Para abordar la complejidad de los fenómenos revolucionarios y sus imaginarios, varios de los ensayos del dossier parten del campo de la historia y la sociología (Knight, Padilla, Heatherton, Gordillo, Calderón). Otros más se valen de los estudios culturales, como es el caso de Sophie Esch, quien recurre a la imagen del paredón y al motivo de los fusilamientos en diversas obras literarias latinoamericanas del siglo XX, como hilo conductor para examinar algunas dimensiones (existenciales, ideológicas, políticas) de los fenómenos revolucionarios, pero sin asumir la autoridad del empiricismo histórico o sociológico.

Por otro lado, desde un planteamiento teórico, Bruno Bosteels hace uso del campo literario para plantear la paradoja de la emancipación individual, presente en los imaginarios revolucionarios, y su consecuente subordinación a la cárcel económica del capitalismo. El individuo se libera solo para acatar los designios del mercado laboral, que lo aleja de la posibilidad de una emancipación colectiva. La novela es la forma literaria moderna por excelencia, por lo que le permite llevar a cabo esta interpretación de manera ejemplar. Según Bosteels, la crítica literaria de la novela ha dado cuenta del surgimiento del individuo, separado de los vínculos comunitarios, y ha valorado la forma literaria bajo una oscura preferencia por el fracaso. El Lazarillo de Tormes es la novela paradigmática en este sentido: su protagonista es un sujeto marginado que afirma su libertad en la destitución. Bosteels concretiza su planteamiento para el caso de América Latina con la llamada “Novela de la Revolución mexicana”. Los de abajo de Mariano Azuela y Cartucho de Nellie Campobello (aunque no sea una novela concretamente) son obras literarias en las que se representa la lucha social como una experiencia colectiva que, en su transcurso, deviene fragmentaria y/o caótica. A partir de una observación de la escritora Rosario Castellanos sobre la necesidad de pensar la revolución no como un cadáver sino como una posibilidad colectiva, Bosteels resume su planteamiento de la llamada “Novela de la Revolución mexicana” como un género antirrevolucionario, en la medida en que promueve la imposibilidad de acción colectiva. 

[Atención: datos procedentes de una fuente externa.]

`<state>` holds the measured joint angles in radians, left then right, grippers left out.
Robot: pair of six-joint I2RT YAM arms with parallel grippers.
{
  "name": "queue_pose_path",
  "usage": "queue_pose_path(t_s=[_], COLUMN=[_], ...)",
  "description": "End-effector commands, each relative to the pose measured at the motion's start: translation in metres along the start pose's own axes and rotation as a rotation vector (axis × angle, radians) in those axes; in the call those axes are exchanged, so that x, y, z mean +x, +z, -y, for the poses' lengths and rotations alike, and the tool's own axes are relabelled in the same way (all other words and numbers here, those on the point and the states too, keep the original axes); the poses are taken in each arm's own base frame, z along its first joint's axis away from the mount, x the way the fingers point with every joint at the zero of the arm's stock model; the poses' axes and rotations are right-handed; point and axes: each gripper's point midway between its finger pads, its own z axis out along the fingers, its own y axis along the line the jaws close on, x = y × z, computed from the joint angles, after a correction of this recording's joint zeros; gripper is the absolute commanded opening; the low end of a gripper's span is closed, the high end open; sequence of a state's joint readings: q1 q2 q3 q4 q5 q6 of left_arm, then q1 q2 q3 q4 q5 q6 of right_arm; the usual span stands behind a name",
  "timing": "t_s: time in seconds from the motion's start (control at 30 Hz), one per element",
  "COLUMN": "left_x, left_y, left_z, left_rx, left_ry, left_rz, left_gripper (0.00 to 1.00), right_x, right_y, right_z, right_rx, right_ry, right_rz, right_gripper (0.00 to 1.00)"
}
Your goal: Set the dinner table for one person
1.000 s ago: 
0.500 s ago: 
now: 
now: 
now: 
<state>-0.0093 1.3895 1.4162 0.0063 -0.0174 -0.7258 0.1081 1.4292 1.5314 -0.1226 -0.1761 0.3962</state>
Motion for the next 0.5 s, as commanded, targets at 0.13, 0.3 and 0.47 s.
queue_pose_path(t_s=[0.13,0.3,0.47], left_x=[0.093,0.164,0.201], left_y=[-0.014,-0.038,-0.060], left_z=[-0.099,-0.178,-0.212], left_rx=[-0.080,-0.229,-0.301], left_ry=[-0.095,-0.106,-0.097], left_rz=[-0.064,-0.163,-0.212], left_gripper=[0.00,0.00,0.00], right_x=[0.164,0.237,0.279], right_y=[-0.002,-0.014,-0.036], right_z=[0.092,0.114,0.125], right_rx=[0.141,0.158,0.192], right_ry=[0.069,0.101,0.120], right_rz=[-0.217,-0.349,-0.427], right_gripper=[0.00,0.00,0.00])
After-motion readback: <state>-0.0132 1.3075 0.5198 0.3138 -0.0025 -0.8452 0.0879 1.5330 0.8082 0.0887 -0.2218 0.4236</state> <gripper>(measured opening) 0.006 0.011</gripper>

En suma, el dossier presente propone pensar las revoluciones no como episodios cerrados al pasado, sino como procesos históricos, cuyas contradicciones y retos continúan interpelando nuestro presente.

Notas

[1] Hannah Arendt. 1990 [1962]. On Revolution. Nueva York: Penguin Press, 42. 

[2] Reinhart Koselleck. 2004. Futures Past. On the Semantics of Historical Time. Nueva York: Columbia University Press, 46-52.

[3] Adolfo Gilly. 1994 [1971]. La revolución interrumpida. México: Era.

[4] Alan Knight. 1986. The Mexican Revolution, vol. 2. Lincoln, NE: University of Nebraska Press.